------ DATA EXTRACT ------

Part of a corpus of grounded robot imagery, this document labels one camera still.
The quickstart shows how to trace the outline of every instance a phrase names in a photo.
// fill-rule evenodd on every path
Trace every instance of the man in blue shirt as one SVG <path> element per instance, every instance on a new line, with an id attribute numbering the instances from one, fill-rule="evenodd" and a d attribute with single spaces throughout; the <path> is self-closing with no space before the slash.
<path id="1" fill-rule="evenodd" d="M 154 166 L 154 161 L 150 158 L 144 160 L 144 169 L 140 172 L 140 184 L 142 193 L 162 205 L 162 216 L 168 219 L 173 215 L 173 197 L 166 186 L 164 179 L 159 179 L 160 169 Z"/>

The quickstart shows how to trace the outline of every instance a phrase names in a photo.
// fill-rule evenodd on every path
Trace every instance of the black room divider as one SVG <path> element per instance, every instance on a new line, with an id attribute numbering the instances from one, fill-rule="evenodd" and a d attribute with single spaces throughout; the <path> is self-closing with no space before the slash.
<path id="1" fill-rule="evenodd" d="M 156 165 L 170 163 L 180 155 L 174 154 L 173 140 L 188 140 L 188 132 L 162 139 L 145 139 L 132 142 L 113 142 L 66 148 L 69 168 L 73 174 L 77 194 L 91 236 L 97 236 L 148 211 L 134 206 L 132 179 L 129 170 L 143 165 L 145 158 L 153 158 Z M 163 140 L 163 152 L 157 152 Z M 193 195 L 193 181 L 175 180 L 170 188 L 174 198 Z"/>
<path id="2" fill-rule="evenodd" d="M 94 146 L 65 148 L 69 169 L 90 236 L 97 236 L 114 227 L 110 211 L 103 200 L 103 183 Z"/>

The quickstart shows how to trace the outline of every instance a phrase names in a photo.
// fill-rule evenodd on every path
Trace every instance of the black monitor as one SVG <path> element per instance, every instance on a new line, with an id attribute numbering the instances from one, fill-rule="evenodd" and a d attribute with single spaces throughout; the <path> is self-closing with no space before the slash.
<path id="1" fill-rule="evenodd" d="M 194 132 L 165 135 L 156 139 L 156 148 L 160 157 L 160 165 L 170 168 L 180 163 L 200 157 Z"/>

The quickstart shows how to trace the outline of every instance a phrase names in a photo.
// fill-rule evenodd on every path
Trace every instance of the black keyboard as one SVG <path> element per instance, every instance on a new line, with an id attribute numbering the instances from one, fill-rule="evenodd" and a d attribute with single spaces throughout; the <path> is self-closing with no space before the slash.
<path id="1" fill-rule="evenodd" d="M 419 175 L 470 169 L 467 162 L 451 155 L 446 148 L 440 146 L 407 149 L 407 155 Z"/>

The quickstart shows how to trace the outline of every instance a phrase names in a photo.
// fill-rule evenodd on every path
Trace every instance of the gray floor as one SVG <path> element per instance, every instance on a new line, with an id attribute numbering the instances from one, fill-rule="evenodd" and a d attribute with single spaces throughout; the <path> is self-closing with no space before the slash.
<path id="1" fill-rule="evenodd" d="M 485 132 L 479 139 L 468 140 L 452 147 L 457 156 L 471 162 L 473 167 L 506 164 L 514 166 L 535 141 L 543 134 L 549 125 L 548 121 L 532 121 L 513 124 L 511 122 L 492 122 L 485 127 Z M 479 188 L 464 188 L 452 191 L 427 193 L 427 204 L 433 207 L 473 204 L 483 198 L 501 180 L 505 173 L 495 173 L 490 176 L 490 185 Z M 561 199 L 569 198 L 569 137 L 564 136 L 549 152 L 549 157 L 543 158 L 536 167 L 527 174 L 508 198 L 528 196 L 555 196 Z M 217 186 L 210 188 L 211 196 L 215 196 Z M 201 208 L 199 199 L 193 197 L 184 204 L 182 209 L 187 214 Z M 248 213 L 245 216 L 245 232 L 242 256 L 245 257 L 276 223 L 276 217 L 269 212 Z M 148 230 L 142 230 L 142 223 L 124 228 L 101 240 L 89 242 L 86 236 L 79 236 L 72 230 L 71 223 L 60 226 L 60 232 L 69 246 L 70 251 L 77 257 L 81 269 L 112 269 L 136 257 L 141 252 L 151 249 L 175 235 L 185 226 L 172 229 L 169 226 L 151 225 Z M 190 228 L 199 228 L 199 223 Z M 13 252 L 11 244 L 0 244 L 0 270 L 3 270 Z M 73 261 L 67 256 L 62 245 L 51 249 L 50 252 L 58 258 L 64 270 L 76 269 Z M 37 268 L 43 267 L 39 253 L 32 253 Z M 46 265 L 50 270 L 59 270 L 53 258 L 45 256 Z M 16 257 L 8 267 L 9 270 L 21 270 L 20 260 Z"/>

------

Your answer must be the full set of records above, reproduced exactly.

■ **RESULT OF THIS TASK**:
Part of a corpus of grounded robot imagery, this document labels one camera still.
The quickstart shows how to trace the outline of every instance a phrase names in a photo.
// fill-rule evenodd on every path
Trace every instance of the man in blue shirt as one SVG <path> element per instance, every instance on a new line, with an id attribute numbering the instances from one, fill-rule="evenodd" and a d attribute with single spaces throughout; the <path> is self-closing with no space before the slash.
<path id="1" fill-rule="evenodd" d="M 154 166 L 154 161 L 150 158 L 144 160 L 144 169 L 140 172 L 140 184 L 142 193 L 162 205 L 162 216 L 168 219 L 173 215 L 173 197 L 166 186 L 164 179 L 159 179 L 160 169 Z"/>

The quickstart shows how to trace the outline of every instance a phrase names in a photo.
// fill-rule evenodd on every path
Trace every instance of the black room divider as one SVG <path> element per instance, every instance on a new line, with an id attribute numbering the instances from one, fill-rule="evenodd" and a d attribute with single spaces throughout; the <path> is self-closing with no space before the slash.
<path id="1" fill-rule="evenodd" d="M 156 165 L 170 163 L 180 155 L 174 154 L 173 140 L 188 140 L 188 132 L 162 139 L 145 139 L 132 142 L 113 142 L 66 148 L 69 168 L 73 174 L 77 194 L 91 236 L 97 236 L 148 211 L 134 206 L 132 179 L 129 170 L 143 165 L 145 158 L 153 158 Z M 163 140 L 163 152 L 157 152 Z M 193 195 L 193 181 L 175 180 L 170 188 L 174 198 Z"/>
<path id="2" fill-rule="evenodd" d="M 94 146 L 65 148 L 69 169 L 90 236 L 97 236 L 114 227 L 110 211 L 103 200 L 103 183 Z"/>

The quickstart shows how to trace the outline of every instance a phrase names in a photo.
// fill-rule evenodd on every path
Trace every instance of the black monitor as one SVG <path> element per instance, every instance on a new line, with an id attribute numbering the instances from one, fill-rule="evenodd" and a d attribute with single spaces throughout; the <path> is self-closing with no space before the slash.
<path id="1" fill-rule="evenodd" d="M 194 132 L 165 135 L 156 139 L 156 148 L 160 157 L 160 165 L 170 168 L 180 163 L 200 157 Z"/>

The quickstart shows how to trace the outline of every instance a phrase names in a photo.
// fill-rule evenodd on every path
Trace every instance of the black keyboard as one SVG <path> element per instance, every instance on a new line, with an id attribute numbering the instances from one, fill-rule="evenodd" and a d attribute with single spaces throughout; the <path> is self-closing with no space before the slash.
<path id="1" fill-rule="evenodd" d="M 419 175 L 470 169 L 467 162 L 451 155 L 446 148 L 440 146 L 407 149 L 407 155 Z"/>

The quickstart shows how to trace the outline of every instance a phrase names in a photo.
// fill-rule evenodd on every path
Trace every instance of the gray floor as one SVG <path> element per instance, every instance on a new line, with an id attribute numbering the instances from one, fill-rule="evenodd" and a d attribute with single spaces throughout; the <path> is self-closing with no space before the slash.
<path id="1" fill-rule="evenodd" d="M 485 132 L 479 139 L 468 140 L 452 147 L 457 156 L 471 162 L 473 167 L 506 164 L 514 166 L 535 141 L 543 134 L 549 125 L 548 121 L 532 121 L 513 124 L 511 122 L 492 122 L 485 127 Z M 479 188 L 464 188 L 452 191 L 427 193 L 427 204 L 433 207 L 473 204 L 483 198 L 501 180 L 505 173 L 495 173 L 490 176 L 490 185 Z M 561 199 L 569 198 L 569 137 L 564 136 L 549 152 L 549 157 L 543 158 L 536 167 L 527 174 L 508 198 L 528 196 L 555 196 Z M 217 186 L 210 188 L 211 196 L 215 196 Z M 201 208 L 199 199 L 193 197 L 184 204 L 182 209 L 187 214 Z M 248 213 L 245 216 L 245 232 L 242 256 L 245 257 L 276 223 L 276 217 L 269 212 Z M 148 230 L 142 230 L 142 223 L 124 228 L 101 240 L 89 242 L 86 236 L 79 236 L 72 230 L 71 223 L 60 226 L 60 232 L 69 246 L 70 251 L 77 257 L 81 269 L 112 269 L 136 257 L 141 252 L 151 249 L 175 235 L 185 226 L 172 229 L 169 226 L 151 225 Z M 190 228 L 199 228 L 199 223 Z M 13 252 L 11 244 L 0 244 L 0 270 L 3 270 Z M 73 261 L 67 256 L 62 245 L 51 249 L 50 252 L 58 258 L 64 270 L 76 269 Z M 37 268 L 43 267 L 39 253 L 32 253 Z M 46 265 L 50 270 L 59 270 L 53 258 L 45 256 Z M 16 257 L 8 267 L 9 270 L 21 270 L 20 260 Z"/>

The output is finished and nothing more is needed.